===== Material to process

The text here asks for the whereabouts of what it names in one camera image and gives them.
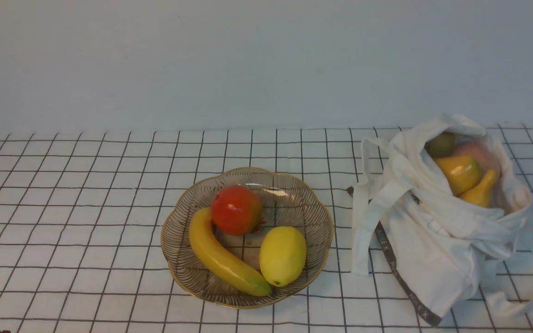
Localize yellow lemon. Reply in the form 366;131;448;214
259;226;307;287

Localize white black-grid tablecloth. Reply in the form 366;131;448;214
0;127;533;333

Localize white cloth tote bag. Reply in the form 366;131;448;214
351;114;533;327

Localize pink peach in bag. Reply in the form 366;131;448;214
451;141;501;177

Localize green fruit in bag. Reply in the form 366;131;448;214
425;131;456;159

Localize gold-rimmed glass fruit bowl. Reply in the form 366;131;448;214
161;167;334;309

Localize yellow pear in bag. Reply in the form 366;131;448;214
434;156;482;197

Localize yellow banana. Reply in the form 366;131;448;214
189;207;272;296

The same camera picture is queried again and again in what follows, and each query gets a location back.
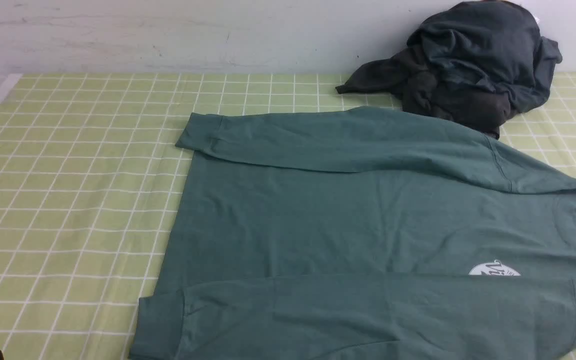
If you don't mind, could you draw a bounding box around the green long-sleeve top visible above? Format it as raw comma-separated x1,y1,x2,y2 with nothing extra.
128,106,576,360

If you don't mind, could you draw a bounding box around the green checkered tablecloth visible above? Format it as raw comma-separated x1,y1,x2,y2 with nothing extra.
0,73,576,360

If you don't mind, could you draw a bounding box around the dark grey crumpled garment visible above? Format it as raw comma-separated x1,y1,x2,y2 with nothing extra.
336,45,518,139

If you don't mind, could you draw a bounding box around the dark teal crumpled garment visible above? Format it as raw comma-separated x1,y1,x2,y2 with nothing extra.
406,0,563,113

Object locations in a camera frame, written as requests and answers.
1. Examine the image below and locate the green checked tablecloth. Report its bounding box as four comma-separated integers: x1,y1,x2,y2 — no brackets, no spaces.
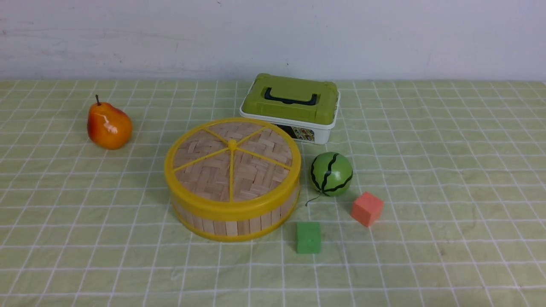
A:
0,80,546,307

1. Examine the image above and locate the orange red foam cube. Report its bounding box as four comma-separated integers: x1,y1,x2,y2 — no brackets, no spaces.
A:
350,191,384,228

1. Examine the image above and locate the orange red toy pear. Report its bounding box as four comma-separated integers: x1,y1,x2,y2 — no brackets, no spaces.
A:
87,95,133,150

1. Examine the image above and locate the yellow woven steamer lid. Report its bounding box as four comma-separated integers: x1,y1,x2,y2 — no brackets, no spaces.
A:
164,117,302,221

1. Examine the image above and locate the green toy watermelon ball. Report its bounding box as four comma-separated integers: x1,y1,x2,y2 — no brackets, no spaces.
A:
305,151,353,206

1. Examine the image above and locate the green foam cube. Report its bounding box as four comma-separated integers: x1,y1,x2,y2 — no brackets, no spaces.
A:
296,222,322,254

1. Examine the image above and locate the green lidded white storage box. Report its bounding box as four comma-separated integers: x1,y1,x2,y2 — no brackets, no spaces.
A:
239,73,341,145

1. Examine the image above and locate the bamboo steamer basket yellow rim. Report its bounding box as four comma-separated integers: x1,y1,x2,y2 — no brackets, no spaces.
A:
170,187,300,242

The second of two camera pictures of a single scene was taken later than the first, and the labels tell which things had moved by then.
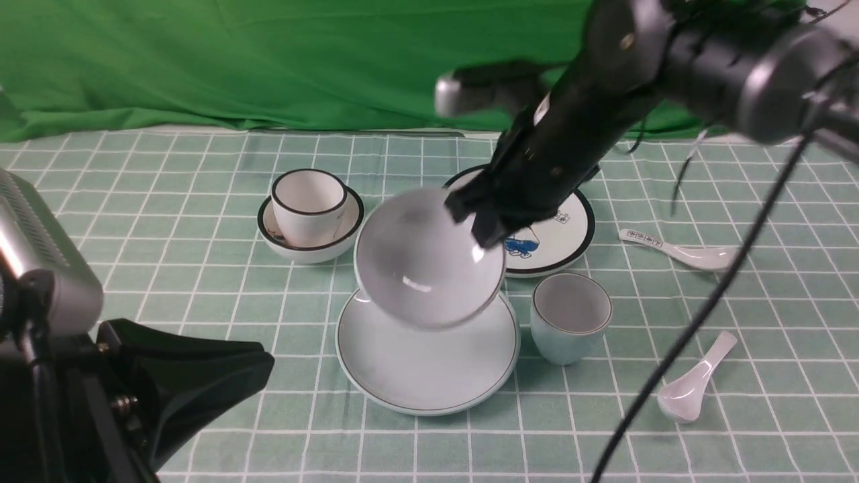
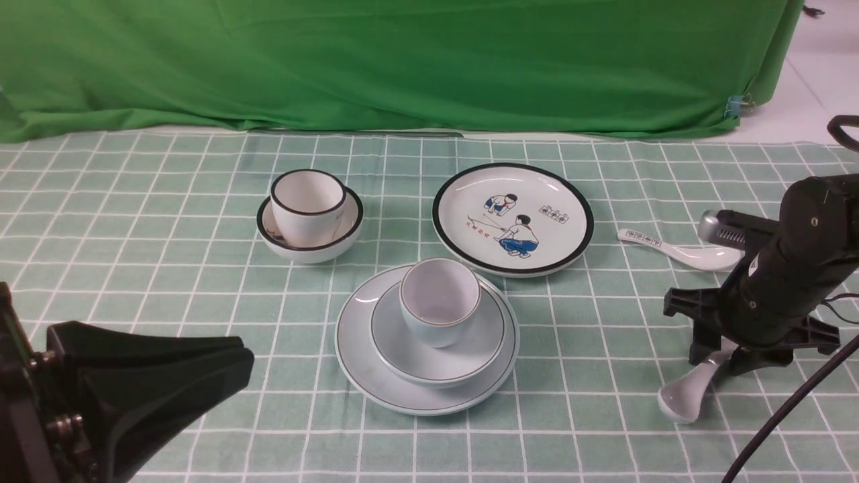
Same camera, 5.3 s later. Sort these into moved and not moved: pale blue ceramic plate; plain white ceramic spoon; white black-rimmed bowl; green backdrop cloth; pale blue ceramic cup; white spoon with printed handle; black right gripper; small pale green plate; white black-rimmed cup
Moved: black right gripper; small pale green plate; pale blue ceramic cup
Not moved: green backdrop cloth; white black-rimmed cup; white black-rimmed bowl; white spoon with printed handle; plain white ceramic spoon; pale blue ceramic plate
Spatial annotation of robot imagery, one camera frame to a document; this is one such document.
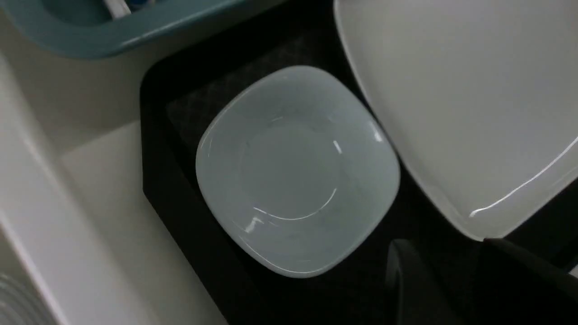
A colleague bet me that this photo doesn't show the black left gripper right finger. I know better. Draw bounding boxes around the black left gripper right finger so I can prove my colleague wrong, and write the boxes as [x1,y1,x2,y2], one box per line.
[474,238,578,325]

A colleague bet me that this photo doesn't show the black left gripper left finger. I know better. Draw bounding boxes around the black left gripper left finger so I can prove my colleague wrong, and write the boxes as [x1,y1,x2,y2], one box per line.
[385,239,465,325]

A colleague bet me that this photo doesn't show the white square bowl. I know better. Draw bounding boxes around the white square bowl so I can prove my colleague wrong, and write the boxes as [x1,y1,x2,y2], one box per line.
[195,65,401,279]

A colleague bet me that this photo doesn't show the large white square plate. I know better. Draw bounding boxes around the large white square plate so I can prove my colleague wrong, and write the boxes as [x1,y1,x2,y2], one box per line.
[334,0,578,241]

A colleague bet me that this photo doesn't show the black plastic serving tray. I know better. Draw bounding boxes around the black plastic serving tray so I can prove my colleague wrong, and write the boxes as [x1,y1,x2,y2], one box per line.
[140,0,577,325]

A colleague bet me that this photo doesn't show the large white plastic tub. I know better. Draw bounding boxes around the large white plastic tub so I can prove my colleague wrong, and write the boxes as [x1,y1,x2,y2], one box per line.
[0,50,226,325]

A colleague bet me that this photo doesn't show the stack of white bowls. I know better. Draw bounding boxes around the stack of white bowls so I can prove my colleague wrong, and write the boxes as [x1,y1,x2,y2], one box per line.
[0,273,54,325]

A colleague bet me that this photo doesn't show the teal plastic bin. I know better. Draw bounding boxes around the teal plastic bin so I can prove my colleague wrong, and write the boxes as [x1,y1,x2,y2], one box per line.
[1,0,244,59]

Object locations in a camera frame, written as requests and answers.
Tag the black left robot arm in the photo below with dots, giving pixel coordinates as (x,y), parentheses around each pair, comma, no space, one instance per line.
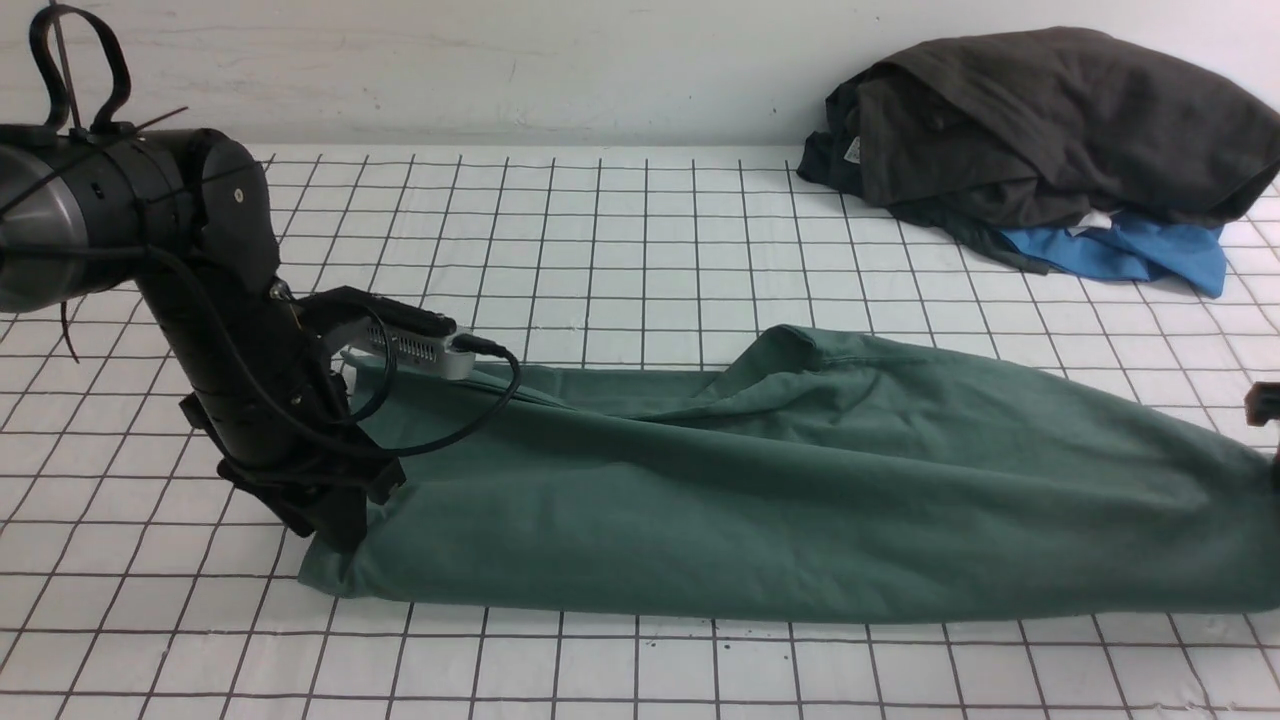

==========

* _Goal of the exercise_: Select all lines in the listing above where the word "cube" appears, and show them.

* _Answer to the exercise_:
1. Examine the image above and locate the orange red foam cube. Report its bounding box as four comma-separated integers: x1,y1,x2,y2 — no brackets, no spaces.
1. Examine the image above and locate the green foam cube. Report its bounding box as four comma-separated integers: x1,y1,x2,y2 — no brackets, no spaces.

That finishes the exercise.